> PROBLEM DESCRIPTION
Copy every line below precisely, leaving nothing out.

[Opening ENTRIES PROVIDED section]

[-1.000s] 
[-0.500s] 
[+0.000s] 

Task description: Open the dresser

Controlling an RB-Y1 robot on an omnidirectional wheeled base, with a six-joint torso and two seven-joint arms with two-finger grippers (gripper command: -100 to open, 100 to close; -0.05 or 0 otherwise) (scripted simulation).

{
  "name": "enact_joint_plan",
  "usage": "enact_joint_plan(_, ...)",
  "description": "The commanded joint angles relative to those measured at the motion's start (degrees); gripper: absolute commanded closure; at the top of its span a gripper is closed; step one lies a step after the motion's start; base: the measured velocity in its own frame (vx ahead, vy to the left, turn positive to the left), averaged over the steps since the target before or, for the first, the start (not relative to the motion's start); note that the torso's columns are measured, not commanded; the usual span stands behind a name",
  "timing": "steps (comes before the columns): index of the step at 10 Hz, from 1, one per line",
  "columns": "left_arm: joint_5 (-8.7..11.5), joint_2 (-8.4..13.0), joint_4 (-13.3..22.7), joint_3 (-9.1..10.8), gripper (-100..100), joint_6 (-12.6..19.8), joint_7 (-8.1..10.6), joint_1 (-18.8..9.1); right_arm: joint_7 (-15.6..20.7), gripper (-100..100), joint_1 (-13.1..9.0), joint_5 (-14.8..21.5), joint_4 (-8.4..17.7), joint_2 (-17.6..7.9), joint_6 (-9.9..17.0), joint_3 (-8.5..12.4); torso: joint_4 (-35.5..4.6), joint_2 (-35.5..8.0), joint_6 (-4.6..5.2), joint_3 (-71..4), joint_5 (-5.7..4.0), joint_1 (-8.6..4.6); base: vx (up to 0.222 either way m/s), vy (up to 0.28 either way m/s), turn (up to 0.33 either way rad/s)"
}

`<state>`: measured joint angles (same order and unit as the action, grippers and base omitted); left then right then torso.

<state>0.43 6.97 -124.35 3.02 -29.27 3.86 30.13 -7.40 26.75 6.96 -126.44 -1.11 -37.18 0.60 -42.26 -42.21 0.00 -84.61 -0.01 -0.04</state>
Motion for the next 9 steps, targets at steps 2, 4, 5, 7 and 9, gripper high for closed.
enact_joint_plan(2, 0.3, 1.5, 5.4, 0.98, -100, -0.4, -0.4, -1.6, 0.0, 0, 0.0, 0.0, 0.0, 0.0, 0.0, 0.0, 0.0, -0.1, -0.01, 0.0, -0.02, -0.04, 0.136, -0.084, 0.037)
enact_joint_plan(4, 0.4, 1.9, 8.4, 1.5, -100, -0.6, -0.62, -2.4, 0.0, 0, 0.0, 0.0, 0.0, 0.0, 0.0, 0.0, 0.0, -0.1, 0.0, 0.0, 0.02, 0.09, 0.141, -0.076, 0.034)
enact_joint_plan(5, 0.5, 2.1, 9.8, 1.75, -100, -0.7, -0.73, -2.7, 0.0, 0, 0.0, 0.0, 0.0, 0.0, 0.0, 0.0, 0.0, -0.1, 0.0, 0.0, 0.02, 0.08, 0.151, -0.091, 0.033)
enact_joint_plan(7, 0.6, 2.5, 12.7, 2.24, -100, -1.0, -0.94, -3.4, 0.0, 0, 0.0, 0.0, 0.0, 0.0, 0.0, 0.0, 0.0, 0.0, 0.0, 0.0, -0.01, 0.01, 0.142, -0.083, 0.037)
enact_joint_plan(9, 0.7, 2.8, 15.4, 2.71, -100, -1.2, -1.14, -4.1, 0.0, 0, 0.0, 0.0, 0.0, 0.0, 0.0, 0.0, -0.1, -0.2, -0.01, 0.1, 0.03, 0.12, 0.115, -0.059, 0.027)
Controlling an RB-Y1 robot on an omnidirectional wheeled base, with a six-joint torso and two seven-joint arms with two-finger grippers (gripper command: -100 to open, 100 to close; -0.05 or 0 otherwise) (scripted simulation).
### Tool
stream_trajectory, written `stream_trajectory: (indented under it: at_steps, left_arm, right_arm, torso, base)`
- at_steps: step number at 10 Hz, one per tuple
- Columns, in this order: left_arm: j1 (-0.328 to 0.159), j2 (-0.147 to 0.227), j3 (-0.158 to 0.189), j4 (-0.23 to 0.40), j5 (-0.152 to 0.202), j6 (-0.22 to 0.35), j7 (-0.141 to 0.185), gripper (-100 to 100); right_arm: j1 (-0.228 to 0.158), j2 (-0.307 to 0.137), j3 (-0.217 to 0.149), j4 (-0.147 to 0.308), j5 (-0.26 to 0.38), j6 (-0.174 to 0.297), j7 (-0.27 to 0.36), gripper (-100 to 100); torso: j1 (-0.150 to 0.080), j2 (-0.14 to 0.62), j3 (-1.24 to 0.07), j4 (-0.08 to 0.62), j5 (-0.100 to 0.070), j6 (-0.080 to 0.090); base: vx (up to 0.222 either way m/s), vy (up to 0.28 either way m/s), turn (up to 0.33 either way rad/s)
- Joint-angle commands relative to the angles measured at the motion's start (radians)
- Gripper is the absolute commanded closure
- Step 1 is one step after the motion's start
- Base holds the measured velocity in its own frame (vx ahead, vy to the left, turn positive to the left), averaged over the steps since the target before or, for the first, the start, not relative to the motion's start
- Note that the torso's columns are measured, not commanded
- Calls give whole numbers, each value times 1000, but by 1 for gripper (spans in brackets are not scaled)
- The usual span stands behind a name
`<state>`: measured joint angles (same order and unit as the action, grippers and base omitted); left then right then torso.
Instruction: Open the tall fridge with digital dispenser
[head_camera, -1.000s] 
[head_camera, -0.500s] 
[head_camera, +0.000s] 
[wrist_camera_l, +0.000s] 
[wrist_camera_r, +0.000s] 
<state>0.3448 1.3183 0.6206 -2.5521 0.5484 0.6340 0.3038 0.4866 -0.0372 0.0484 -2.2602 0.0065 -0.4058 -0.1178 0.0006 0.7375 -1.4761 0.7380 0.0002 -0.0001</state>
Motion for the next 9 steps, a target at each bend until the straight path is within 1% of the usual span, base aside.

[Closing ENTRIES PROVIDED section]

> WRITTEN RESPONSE
[-1.000s] 
[-0.500s] 
[+0.000s] 

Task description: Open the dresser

Controlling an RB-Y1 robot on an omnidirectional wheeled base, with a six-joint torso and two seven-joint arms with two-finger grippers (gripper command: -100 to open, 100 to close; -0.05 or 0 otherwise) (scripted simulation).

{
  "name": "enact_joint_plan",
  "usage": "enact_joint_plan(_, ...)",
  "description": "The commanded joint angles relative to those measured at the motion's start (degrees); gripper: absolute commanded closure; at the top of its span a gripper is closed; step one lies a step after the motion's start; base: the measured velocity in its own frame (vx ahead, vy to the left, turn positive to the left), averaged over the steps since the target before or, for the first, the start (not relative to the motion's start); note that the torso's columns are measured, not commanded; the usual span stands behind a name",
  "timing": "steps (comes before the columns): index of the step at 10 Hz, from 1, one per line",
  "columns": "left_arm: joint_5 (-8.7..11.5), joint_2 (-8.4..13.0), joint_4 (-13.3..22.7), joint_3 (-9.1..10.8), gripper (-100..100), joint_6 (-12.6..19.8), joint_7 (-8.1..10.6), joint_1 (-18.8..9.1); right_arm: joint_7 (-15.6..20.7), gripper (-100..100), joint_1 (-13.1..9.0), joint_5 (-14.8..21.5), joint_4 (-8.4..17.7), joint_2 (-17.6..7.9), joint_6 (-9.9..17.0), joint_3 (-8.5..12.4); torso: joint_4 (-35.5..4.6), joint_2 (-35.5..8.0), joint_6 (-4.6..5.2), joint_3 (-71..4), joint_5 (-5.7..4.0), joint_1 (-8.6..4.6); base: vx (up to 0.222 either way m/s), vy (up to 0.28 either way m/s), turn (up to 0.33 either way rad/s)"
}

`<state>`: measured joint angles (same order and unit as the action, grippers and base omitted); left then right then torso.

<state>0.43 6.97 -124.35 3.02 -29.27 3.86 30.13 -7.40 26.75 6.96 -126.44 -1.11 -37.18 0.60 -42.26 -42.21 0.00 -84.61 -0.01 -0.04</state>
Motion for the next 9 steps, targets at steps 2, 4, 5, 7 and 9, gripper high for closed.
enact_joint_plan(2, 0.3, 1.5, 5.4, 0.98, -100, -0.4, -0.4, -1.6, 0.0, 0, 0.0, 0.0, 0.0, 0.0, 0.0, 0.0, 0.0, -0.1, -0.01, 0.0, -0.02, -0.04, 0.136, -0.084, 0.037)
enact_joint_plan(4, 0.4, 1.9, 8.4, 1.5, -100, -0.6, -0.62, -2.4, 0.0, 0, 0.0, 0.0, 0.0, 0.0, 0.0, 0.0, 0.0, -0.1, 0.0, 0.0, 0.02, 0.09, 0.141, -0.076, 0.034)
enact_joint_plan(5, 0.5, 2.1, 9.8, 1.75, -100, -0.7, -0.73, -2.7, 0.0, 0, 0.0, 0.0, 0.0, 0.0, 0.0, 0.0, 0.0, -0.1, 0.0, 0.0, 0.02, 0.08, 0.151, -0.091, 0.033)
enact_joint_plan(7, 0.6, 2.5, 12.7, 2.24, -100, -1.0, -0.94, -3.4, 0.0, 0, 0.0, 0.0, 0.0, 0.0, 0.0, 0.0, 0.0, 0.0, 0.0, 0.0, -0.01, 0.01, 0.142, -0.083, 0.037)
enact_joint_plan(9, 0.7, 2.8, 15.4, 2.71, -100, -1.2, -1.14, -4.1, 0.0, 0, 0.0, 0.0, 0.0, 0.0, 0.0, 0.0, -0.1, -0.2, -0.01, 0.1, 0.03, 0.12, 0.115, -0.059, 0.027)
Controlling an RB-Y1 robot on an omnidirectional wheeled base, with a six-joint torso and two seven-joint arms with two-finger grippers (gripper command: -100 to open, 100 to close; -0.05 or 0 otherwise) (scripted simulation).
### Tool
stream_trajectory, written `stream_trajectory: (indented under it: at_steps, left_arm, right_arm, torso, base)`
- at_steps: step number at 10 Hz, one per tuple
- Columns, in this order: left_arm: j1 (-0.328 to 0.159), j2 (-0.147 to 0.227), j3 (-0.158 to 0.189), j4 (-0.23 to 0.40), j5 (-0.152 to 0.202), j6 (-0.22 to 0.35), j7 (-0.141 to 0.185), gripper (-100 to 100); right_arm: j1 (-0.228 to 0.158), j2 (-0.307 to 0.137), j3 (-0.217 to 0.149), j4 (-0.147 to 0.308), j5 (-0.26 to 0.38), j6 (-0.174 to 0.297), j7 (-0.27 to 0.36), gripper (-100 to 100); torso: j1 (-0.150 to 0.080), j2 (-0.14 to 0.62), j3 (-1.24 to 0.07), j4 (-0.08 to 0.62), j5 (-0.100 to 0.070), j6 (-0.080 to 0.090); base: vx (up to 0.222 either way m/s), vy (up to 0.28 either way m/s), turn (up to 0.33 either way rad/s)
- Joint-angle commands relative to the angles measured at the motion's start (radians)
- Gripper is the absolute commanded closure
- Step 1 is one step after the motion's start
- Base holds the measured velocity in its own frame (vx ahead, vy to the left, turn positive to the left), averaged over the steps since the target before or, for the first, the start, not relative to the motion's start
- Note that the torso's columns are measured, not commanded
- Calls give whole numbers, each value times 1000, but by 1 for gripper (spans in brackets are not scaled)
- The usual span stands behind a name
`<state>`: measured joint angles (same order and unit as the action, grippers and base omitted); left then right then torso.
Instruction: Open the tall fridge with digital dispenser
[head_camera, -1.000s] 
[head_camera, -0.500s] 
[head_camera, +0.000s] 
[wrist_camera_l, +0.000s] 
[wrist_camera_r, +0.000s] 
<state>0.3448 1.3183 0.6206 -2.5521 0.5484 0.6340 0.3038 0.4866 -0.0372 0.0484 -2.2602 0.0065 -0.4058 -0.1178 0.0006 0.7375 -1.4761 0.7380 0.0002 -0.0001</state>
Motion for the next 9 steps, a target at each bend until the straight path is within 1% of the usual span, base aside.

This answer requires nothing further.